I did NOT know that he grabbed the levers of power and made sure to mint out more dreck like he created. I guess he wasn't like, the most obvious practitioner of that style of scifi, hes a writer with a distinctively bad and hackneyed personal who *forced it* into a genre.
But yea. All problems are soluble by a single smart genius acting in concert with no one else or directing a faceless mob whose deaths don't count. Does that sound like you? Good news, it sounds like themselves to literally anyone!
Yeah, Nevala-Lee talks about this theme in sci-fi of that era, calling it the myth of the “competent man”: https://nevalalee.wordpress.com/2016/04/12/the-myth-of-the-competent-man/
Hah, yea they nail literally every point I mentioned. Guess this wasn't a new revelation but to be fair I'm not a big scifi guy.
I kinda fell off once I got through adolescence and realized how much of the genre is a special little boy no one believes in (harry potter, ender, Luke Skywalker) from nowhere special who has a magical destiny that makes him so much better than everyone else... you get it.

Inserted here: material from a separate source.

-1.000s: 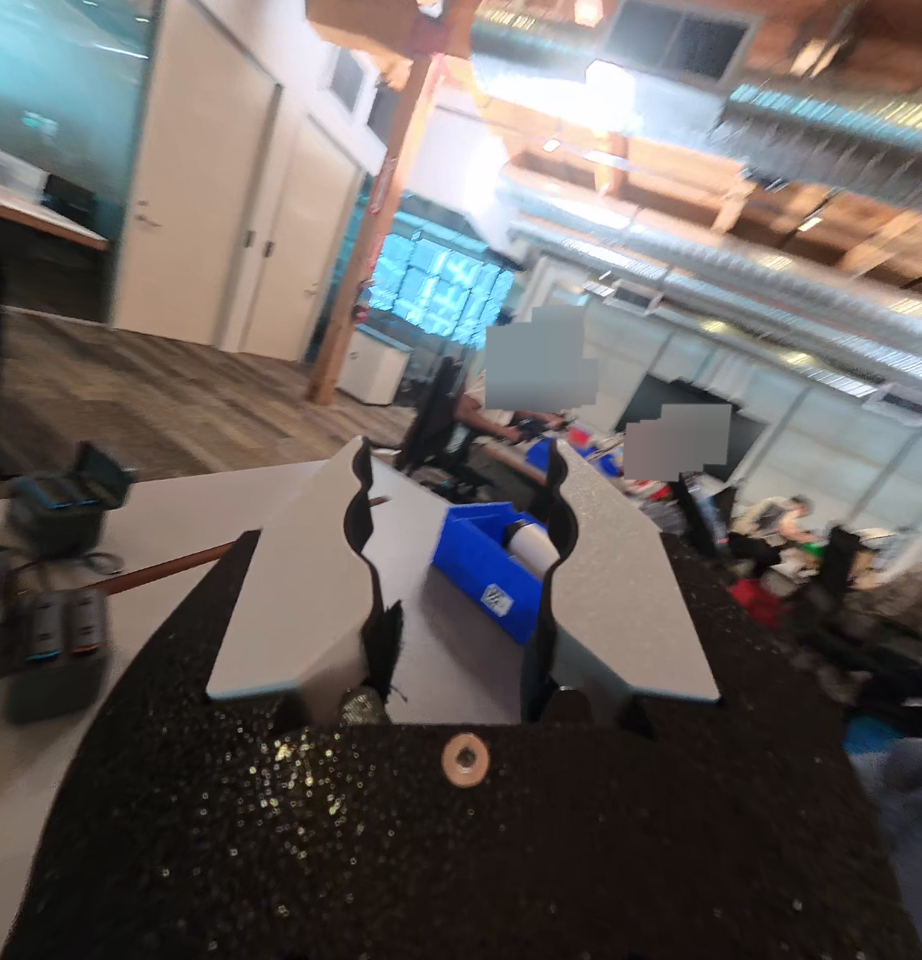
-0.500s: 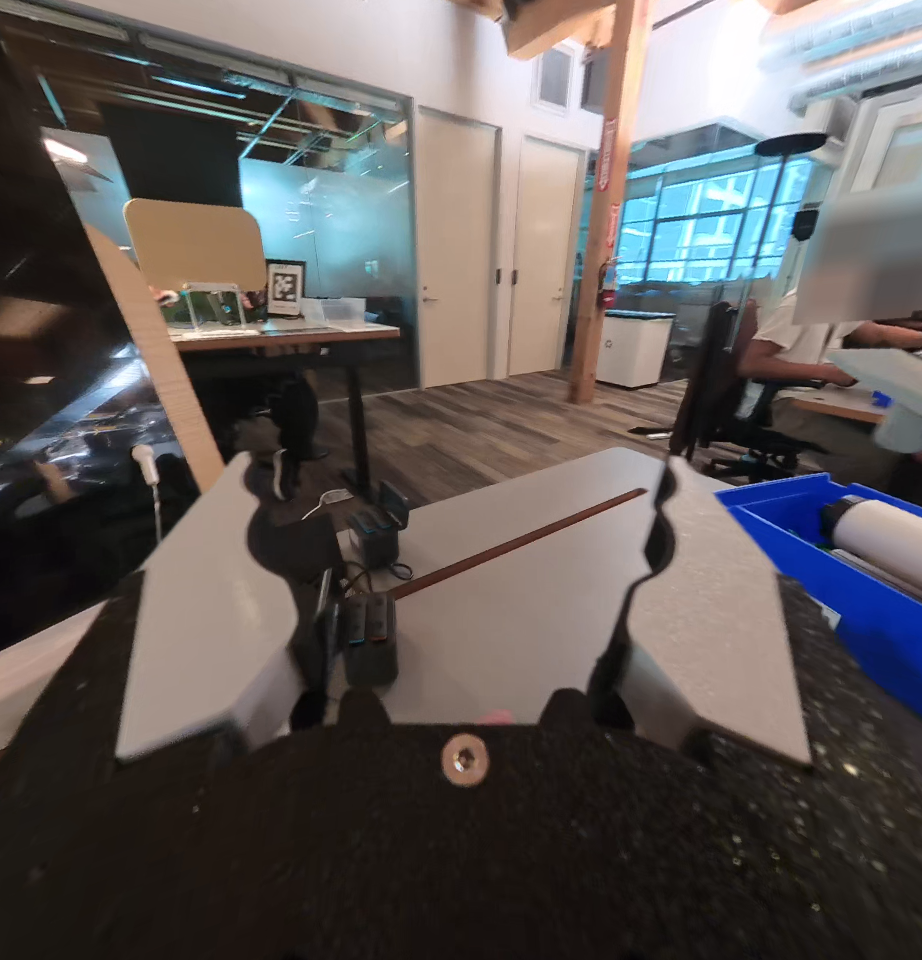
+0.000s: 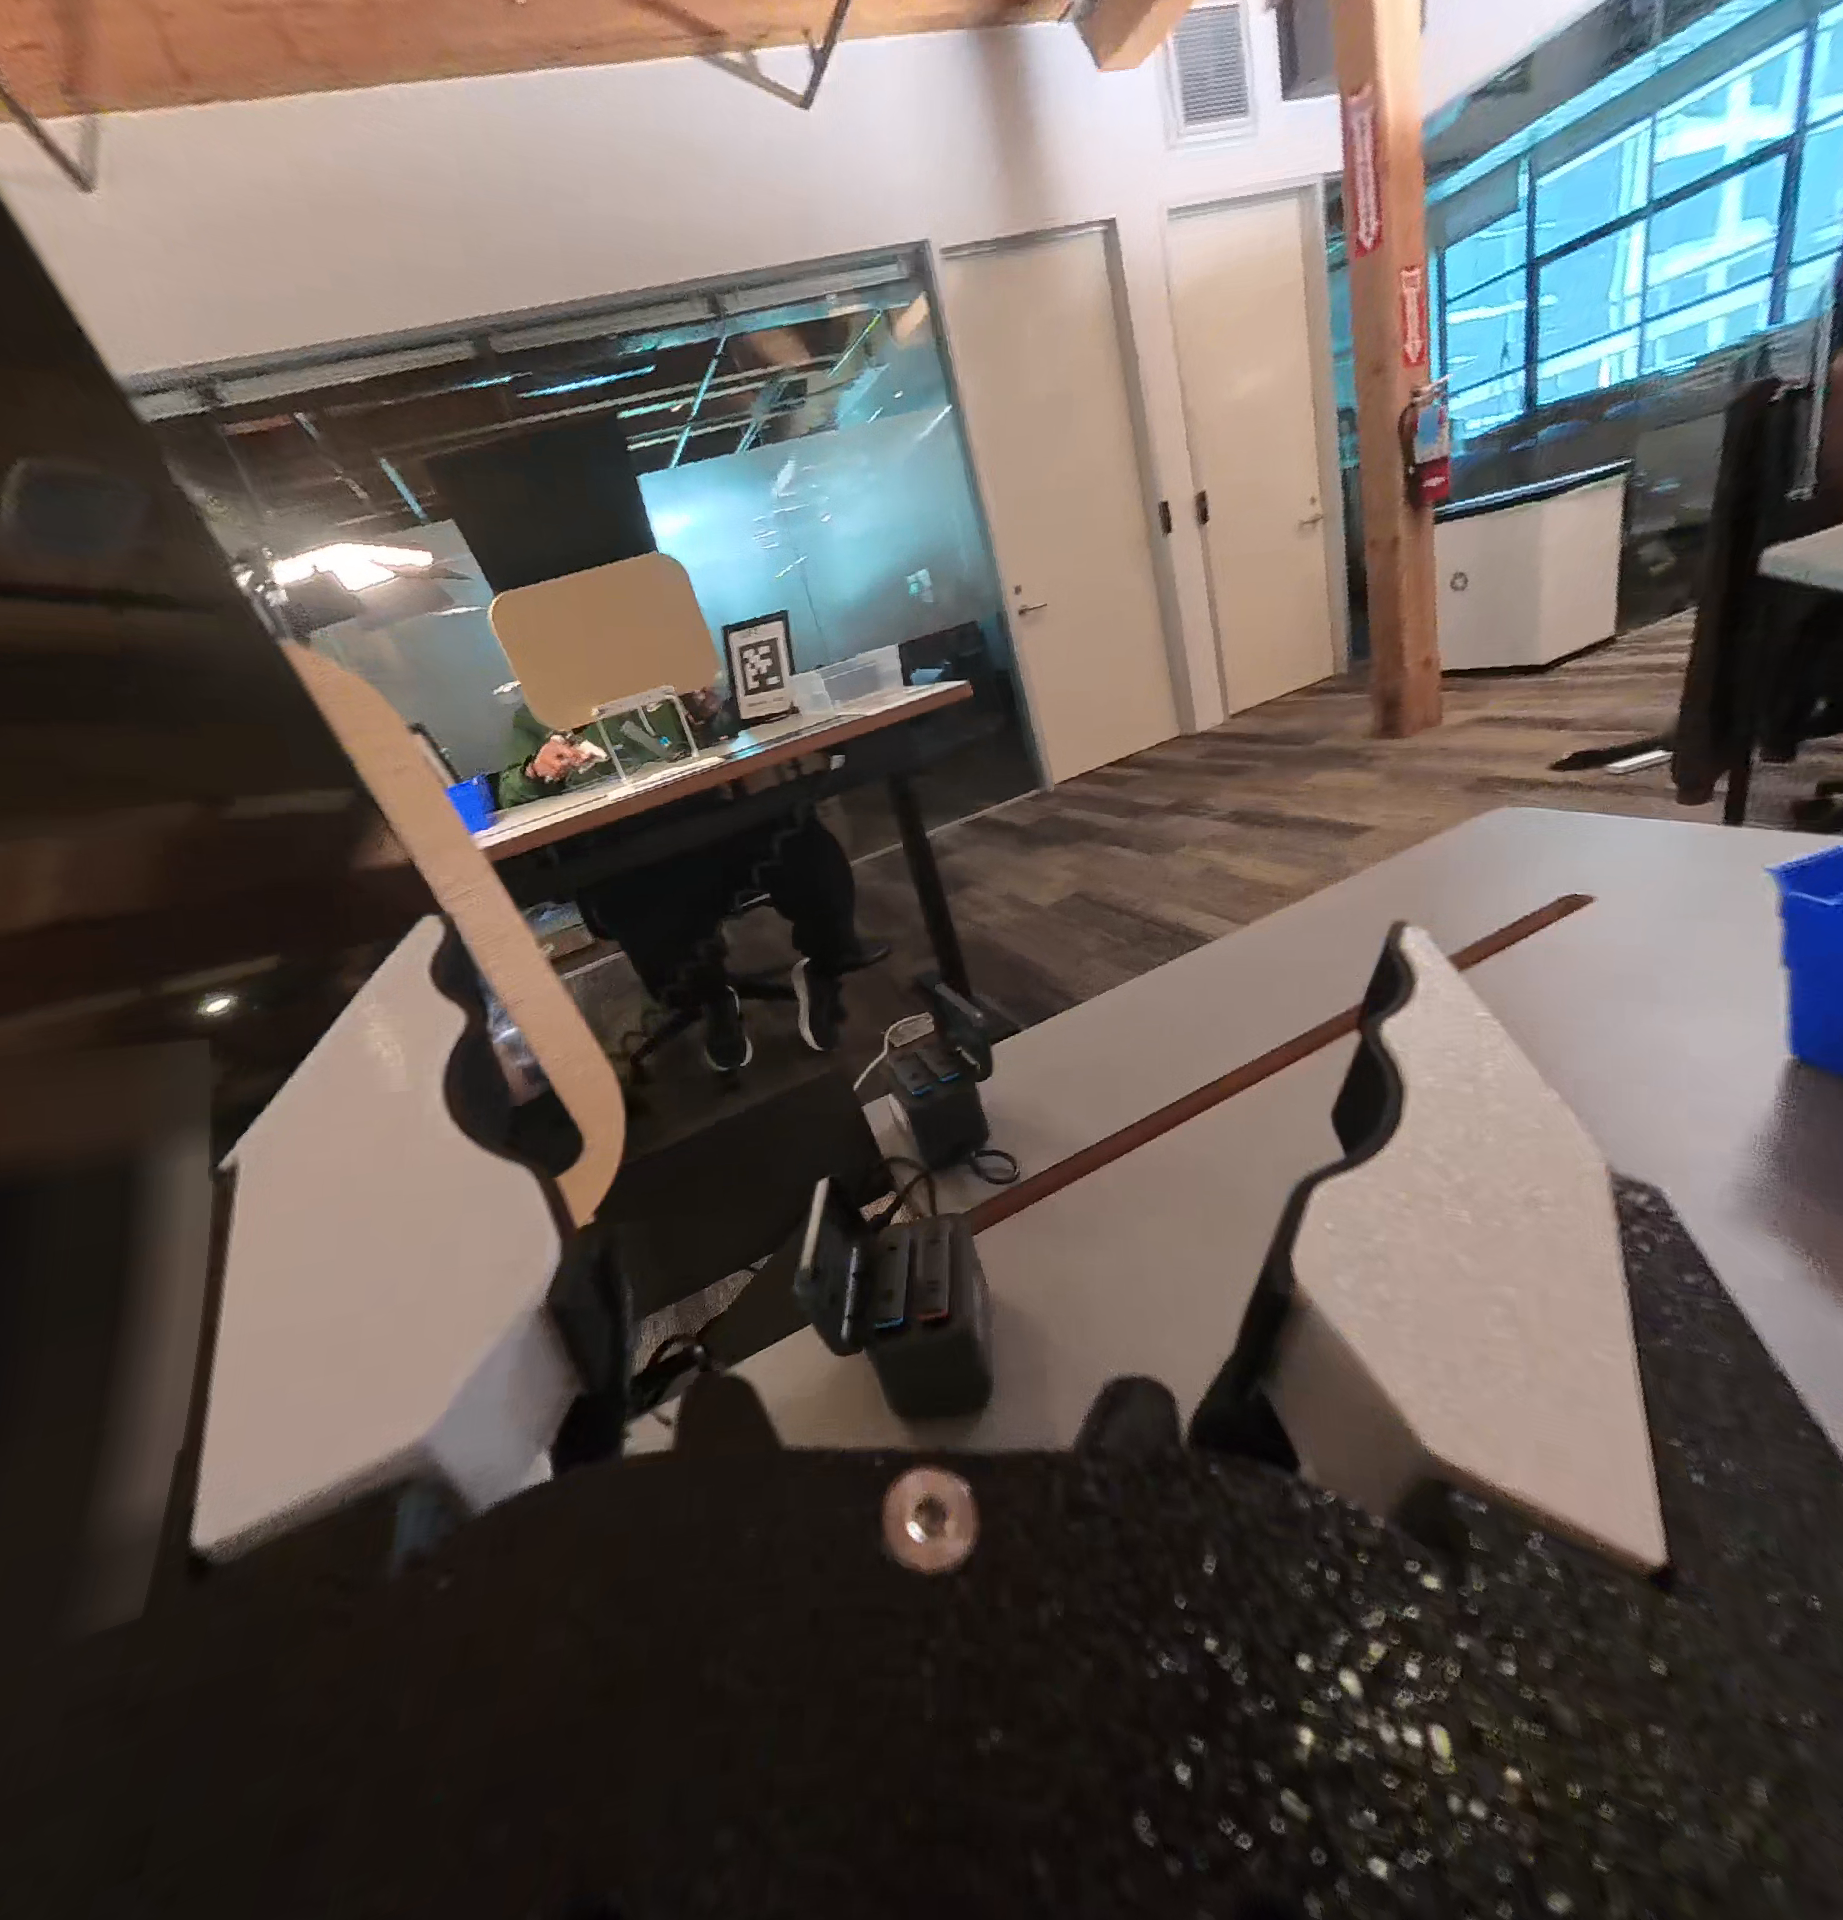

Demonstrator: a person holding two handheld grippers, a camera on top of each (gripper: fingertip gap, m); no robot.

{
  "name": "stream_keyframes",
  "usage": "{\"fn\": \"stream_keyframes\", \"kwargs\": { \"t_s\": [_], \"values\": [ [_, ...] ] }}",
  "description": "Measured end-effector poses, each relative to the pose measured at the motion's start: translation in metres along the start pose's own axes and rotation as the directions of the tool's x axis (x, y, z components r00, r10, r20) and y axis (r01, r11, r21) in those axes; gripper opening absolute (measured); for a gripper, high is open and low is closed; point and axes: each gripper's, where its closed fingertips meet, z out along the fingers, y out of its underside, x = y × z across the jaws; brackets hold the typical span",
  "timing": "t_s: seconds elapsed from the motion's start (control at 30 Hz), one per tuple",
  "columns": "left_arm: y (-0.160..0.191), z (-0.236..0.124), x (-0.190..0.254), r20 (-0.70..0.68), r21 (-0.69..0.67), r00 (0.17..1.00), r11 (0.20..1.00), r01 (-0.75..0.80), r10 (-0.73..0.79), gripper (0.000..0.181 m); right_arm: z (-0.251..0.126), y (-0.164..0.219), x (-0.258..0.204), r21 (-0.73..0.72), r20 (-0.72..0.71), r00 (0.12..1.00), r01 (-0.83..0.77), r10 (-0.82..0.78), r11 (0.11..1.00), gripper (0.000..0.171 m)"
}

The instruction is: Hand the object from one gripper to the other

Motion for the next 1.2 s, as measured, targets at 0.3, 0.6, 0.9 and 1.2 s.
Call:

It's wish fulfillment for sad lonely kids (Which, hey I used to be an SF fan, not gonna act like I wasn't a sad lonely kid). Anyway, is there a taxonomy?
Where's the line between an unathletic nerdlinger imagining being discovered for having great hidden talent and going on adventures and a mundane adult with no particular skills imagining being a super competent worldbeating genius?
Also, one niggle, I'm not talking Connecticut Yankee in King Arthur's Court type stuff which seems to be the focus of the piece you linked, but specifically a guy of that context and milieu who is just smarter and better than everyone sround him. Usually set in the future, but in Who Goes There it's just an extra smart 1950s scientist in a base full of 1950s scientists.
The trope isn't particular to SFF.
Scientology is a fascinating history! It was in the news a few years ago when its current iteration imploded, now somewhat forgotten again. I love how they call all their ideas and practices "tech."